Lines holding the string "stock" are the ones to copy; find them all in the data.

* * * * * * *

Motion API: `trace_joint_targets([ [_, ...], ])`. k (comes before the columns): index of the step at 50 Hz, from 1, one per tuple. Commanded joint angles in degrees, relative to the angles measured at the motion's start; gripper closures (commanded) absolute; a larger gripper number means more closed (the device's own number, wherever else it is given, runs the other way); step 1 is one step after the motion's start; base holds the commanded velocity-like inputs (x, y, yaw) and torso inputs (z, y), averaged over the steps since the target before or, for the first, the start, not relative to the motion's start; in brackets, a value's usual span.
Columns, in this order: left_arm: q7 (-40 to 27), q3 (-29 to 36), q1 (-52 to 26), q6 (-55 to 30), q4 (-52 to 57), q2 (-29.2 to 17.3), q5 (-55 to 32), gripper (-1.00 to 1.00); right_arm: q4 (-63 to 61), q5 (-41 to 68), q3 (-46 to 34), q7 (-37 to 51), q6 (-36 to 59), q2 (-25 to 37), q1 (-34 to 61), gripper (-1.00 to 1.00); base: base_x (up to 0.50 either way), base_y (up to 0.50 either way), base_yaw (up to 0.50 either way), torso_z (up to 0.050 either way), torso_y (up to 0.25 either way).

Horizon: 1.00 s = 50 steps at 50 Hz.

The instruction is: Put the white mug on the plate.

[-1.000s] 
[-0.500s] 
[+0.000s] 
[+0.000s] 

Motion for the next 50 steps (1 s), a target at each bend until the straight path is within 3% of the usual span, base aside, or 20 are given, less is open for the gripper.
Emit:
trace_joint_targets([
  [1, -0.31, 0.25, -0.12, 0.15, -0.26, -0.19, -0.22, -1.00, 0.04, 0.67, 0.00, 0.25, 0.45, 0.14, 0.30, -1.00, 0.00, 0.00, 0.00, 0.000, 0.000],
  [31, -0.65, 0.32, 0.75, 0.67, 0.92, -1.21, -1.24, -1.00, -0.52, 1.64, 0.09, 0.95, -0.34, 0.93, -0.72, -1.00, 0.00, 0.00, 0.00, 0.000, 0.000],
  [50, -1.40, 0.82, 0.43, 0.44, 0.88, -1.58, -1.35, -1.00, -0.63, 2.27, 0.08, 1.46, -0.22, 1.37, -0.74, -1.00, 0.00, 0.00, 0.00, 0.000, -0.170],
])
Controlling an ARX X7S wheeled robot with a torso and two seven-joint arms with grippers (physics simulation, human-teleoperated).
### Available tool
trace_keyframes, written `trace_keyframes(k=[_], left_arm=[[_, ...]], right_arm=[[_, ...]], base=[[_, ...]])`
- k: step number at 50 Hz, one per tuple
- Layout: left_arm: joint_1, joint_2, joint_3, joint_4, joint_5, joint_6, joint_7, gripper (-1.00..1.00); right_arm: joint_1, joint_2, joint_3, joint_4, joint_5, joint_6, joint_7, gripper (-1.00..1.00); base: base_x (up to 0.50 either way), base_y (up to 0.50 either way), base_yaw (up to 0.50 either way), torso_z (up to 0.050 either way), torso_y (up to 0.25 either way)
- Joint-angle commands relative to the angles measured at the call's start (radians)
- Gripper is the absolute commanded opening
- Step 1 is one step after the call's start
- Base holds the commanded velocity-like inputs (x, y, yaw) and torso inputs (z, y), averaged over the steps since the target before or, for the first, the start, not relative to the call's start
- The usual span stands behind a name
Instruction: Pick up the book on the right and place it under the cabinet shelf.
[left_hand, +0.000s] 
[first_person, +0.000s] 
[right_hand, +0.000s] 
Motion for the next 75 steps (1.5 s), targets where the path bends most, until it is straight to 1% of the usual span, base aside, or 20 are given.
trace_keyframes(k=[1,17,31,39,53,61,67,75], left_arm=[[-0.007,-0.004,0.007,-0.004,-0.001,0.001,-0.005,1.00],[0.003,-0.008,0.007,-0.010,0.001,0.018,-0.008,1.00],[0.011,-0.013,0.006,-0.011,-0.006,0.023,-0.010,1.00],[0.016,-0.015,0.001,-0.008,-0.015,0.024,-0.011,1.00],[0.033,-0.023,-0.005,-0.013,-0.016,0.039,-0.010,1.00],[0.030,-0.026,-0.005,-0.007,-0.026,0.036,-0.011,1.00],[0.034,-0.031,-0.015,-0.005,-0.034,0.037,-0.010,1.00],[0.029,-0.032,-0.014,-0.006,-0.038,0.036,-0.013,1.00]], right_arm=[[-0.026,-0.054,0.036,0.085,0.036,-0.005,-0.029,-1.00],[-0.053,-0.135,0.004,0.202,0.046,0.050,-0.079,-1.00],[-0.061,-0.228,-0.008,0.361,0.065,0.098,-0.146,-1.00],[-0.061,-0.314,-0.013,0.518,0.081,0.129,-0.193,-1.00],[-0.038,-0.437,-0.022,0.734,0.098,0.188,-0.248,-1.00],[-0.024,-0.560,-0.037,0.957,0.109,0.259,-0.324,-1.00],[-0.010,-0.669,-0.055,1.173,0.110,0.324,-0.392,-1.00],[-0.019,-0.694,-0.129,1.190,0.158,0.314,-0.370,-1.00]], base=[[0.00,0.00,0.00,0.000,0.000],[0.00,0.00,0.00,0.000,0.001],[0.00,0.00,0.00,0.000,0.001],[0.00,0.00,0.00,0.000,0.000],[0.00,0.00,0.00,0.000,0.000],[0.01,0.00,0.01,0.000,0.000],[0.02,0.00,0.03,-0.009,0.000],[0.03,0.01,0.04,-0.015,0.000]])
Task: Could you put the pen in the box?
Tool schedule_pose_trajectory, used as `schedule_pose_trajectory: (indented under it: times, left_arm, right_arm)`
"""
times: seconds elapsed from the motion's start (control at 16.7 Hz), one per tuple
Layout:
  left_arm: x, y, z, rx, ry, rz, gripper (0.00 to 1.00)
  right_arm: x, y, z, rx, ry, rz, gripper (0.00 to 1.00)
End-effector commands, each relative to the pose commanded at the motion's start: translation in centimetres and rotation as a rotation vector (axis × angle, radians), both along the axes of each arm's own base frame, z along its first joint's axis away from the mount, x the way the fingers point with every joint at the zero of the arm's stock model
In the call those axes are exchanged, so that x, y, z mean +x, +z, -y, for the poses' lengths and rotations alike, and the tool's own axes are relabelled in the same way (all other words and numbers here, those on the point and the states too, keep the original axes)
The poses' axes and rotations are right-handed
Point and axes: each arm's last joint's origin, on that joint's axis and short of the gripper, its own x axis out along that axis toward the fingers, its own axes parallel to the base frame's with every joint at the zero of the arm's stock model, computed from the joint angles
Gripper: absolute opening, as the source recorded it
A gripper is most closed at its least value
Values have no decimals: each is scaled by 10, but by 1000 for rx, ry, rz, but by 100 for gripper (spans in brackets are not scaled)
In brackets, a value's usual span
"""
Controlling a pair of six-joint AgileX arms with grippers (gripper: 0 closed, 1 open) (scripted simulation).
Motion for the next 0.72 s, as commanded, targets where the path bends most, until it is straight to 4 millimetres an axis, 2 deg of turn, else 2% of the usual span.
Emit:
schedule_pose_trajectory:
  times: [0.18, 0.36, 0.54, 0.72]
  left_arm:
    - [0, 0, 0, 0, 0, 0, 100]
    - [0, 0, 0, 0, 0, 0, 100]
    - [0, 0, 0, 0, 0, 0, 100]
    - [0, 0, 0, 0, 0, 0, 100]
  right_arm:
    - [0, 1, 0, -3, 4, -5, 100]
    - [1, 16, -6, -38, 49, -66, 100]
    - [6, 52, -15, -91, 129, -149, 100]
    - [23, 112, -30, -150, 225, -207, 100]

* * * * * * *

*Solution for this exercise*:
End-effector commands, each relative to the pose commanded at the motion's start: translation in centimetres and rotation as a rotation vector (axis × angle, radians), both along the axes of each arm's own base frame, z along its first joint's axis away from the mount, x the way the fingers point with every joint at the zero of the arm's stock model
Point and axes: each arm's last joint's origin, on that joint's axis and short of the gripper, its own x axis out along that axis toward the fingers, its own axes parallel to the base frame's with every joint at the zero of the arm's stock model, computed from the joint angles

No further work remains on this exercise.